Study: Corrective surgery may benefit TMD patients

By Tony Edwards, editor in chief

October 20, 2017 -- Do you have patients with dentofacial deformities who also have a pre-existing temporomandibular disorder (TMD)? If you are concerned about finding the best way to help these patients with both their pain and their jaw function, the researchers of a new study suggest corrective, or orthognathic, surgery may be the ticket.

Varun Arya, DMD
Varun Arya, DMD.

Almost 60% of TMD patients in the study had complete resolution of their TMD symptoms after surgery, and a majority of the remaining patients reported reduced pain and improved jaw function after surgery, according to lead author Varun Arya, DMD, who presented the study findings at the recent 2017 American Association of Oral and Maxillofacial Surgeons meeting in San Francisco.

"It is important for general dentists to accurately diagnose patients with TMD and then to appropriately refer," Dr. Arya told after his presentation.

Orthognathic surgery

Corrective jaw, or orthognathic, surgery is performed to correct a range of skeletal and dental irregularities, including the misalignment of jaws and teeth. This surgery can improve a patient's ability to chew, speak, and breathe.

However, Dr. Arya noted that this topic is considered controversial.

"The research is split on if orthognathic surgery has a beneficial effect," he said during his presentation.

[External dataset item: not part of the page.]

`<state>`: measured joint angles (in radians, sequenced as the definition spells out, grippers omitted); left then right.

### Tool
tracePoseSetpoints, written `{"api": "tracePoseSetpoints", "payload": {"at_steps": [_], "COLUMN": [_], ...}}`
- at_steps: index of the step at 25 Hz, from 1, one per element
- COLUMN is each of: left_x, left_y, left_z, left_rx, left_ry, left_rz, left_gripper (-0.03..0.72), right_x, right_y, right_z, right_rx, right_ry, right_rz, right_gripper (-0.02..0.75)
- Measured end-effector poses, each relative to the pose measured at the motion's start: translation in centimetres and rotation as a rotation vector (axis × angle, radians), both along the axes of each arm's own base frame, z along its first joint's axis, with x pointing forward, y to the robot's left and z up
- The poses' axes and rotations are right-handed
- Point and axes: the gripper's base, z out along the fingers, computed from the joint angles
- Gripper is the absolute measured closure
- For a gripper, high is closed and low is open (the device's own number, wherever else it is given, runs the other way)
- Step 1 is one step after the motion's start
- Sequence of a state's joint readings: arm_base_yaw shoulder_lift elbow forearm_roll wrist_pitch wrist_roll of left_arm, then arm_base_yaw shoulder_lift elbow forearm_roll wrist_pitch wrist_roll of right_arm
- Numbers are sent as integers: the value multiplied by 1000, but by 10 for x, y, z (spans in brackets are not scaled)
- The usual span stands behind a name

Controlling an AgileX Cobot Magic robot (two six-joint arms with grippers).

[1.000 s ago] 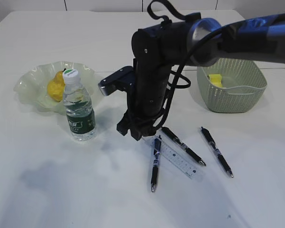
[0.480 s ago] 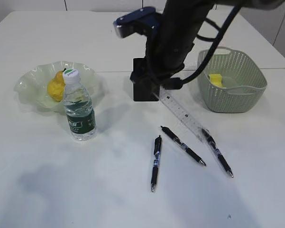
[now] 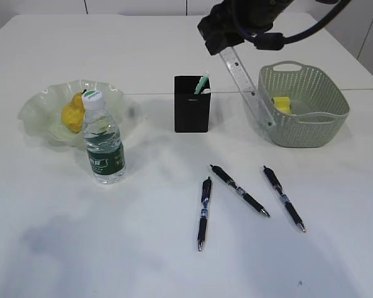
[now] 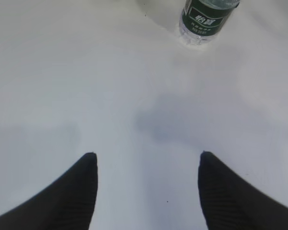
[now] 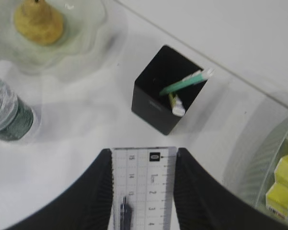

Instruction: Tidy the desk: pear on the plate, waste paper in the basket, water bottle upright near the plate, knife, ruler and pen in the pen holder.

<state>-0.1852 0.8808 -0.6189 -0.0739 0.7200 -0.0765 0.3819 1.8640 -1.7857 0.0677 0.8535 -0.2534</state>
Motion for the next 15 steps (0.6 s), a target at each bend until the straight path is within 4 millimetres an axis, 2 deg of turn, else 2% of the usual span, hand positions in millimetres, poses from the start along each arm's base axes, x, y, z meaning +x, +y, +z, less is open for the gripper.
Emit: {"api": "tracePoseSetpoints", "payload": {"at_steps": [5,10,15], "left_x": [-2,-2,-2], "left_y": [0,0,0], "left_z": [-1,-2,-2], "left_rx": [4,5,5], "left_ry": [23,27,27], "left_rz": [-2,-2,-2], "left_gripper": [223,223,223], "right_x": [16,35,54], "right_y": [5,11,4], "right_z": [3,-14,-27], "right_rx": [67,98,161], "right_ry": [-149,-224,-278], "right_rz": [-15,-27,-78], "right_gripper": [456,457,457]}}
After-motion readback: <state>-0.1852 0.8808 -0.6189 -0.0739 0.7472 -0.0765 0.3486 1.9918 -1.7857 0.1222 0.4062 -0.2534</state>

This prospective observational study included patients between the ages of 16 and 40 years. All patients with dentofacial deformities underwent orthognathic surgery by a single surgeon. The researchers excluded those with a known history of temporomandibular joint (TMJ) pathology, an autoimmune disorder affecting the TMJ, previous TMJ trauma, and previous TMJ surgery.

They divided the patients into two groups based on clinical examination and MRI findings, as well as those with and those without pre-existing TMD, then further divided the TMD group into three subcategories:

“It is important for general dentists to accurately diagnose patients with TMD and then to appropriately refer.”
— Varun Arya, DMD
  • Pain-related TMD and headaches
  • Intra-articular joint disorders
  • Degenerative joint disorders

The study included 65 patients: 35 with TMD and 30 without TMD. Of the TMD group, 22 (63%) of the patients had complete resolution of their TMD symptoms and were reclassified postoperatively as non-TMD, Dr. Arya reported.

The other 13 (37%) patients remained in the TMD group after surgery, but most of these patients had improvement in their pain on the Graded Chronic Pain Scale, and almost 80% of those patients had improvement in their jaw function on the Jaw Function Limitation Scale.

In the other group of 30 patients who did not have TMD, 24 (80%) remained classified as non-TMD, but six had new-onset TMD symptoms. Four of the six patients were reclassified into the group of intra-articular joint disorder (disk displacement), and two were reclassified in the group of degenerative joint disorders.

The majority of patients with dentofacial deformities and TMD who undergo orthognathic surgery have an improvement in pain-related symptoms and jaw function after surgery, the researchers concluded, but they cautioned that TMJ examinations should be performed both before and after surgery.

"Patients undergoing orthognathic surgery should have a thorough temporomandibular joint exam before and after surgery," Dr. Arya and colleagues concluded.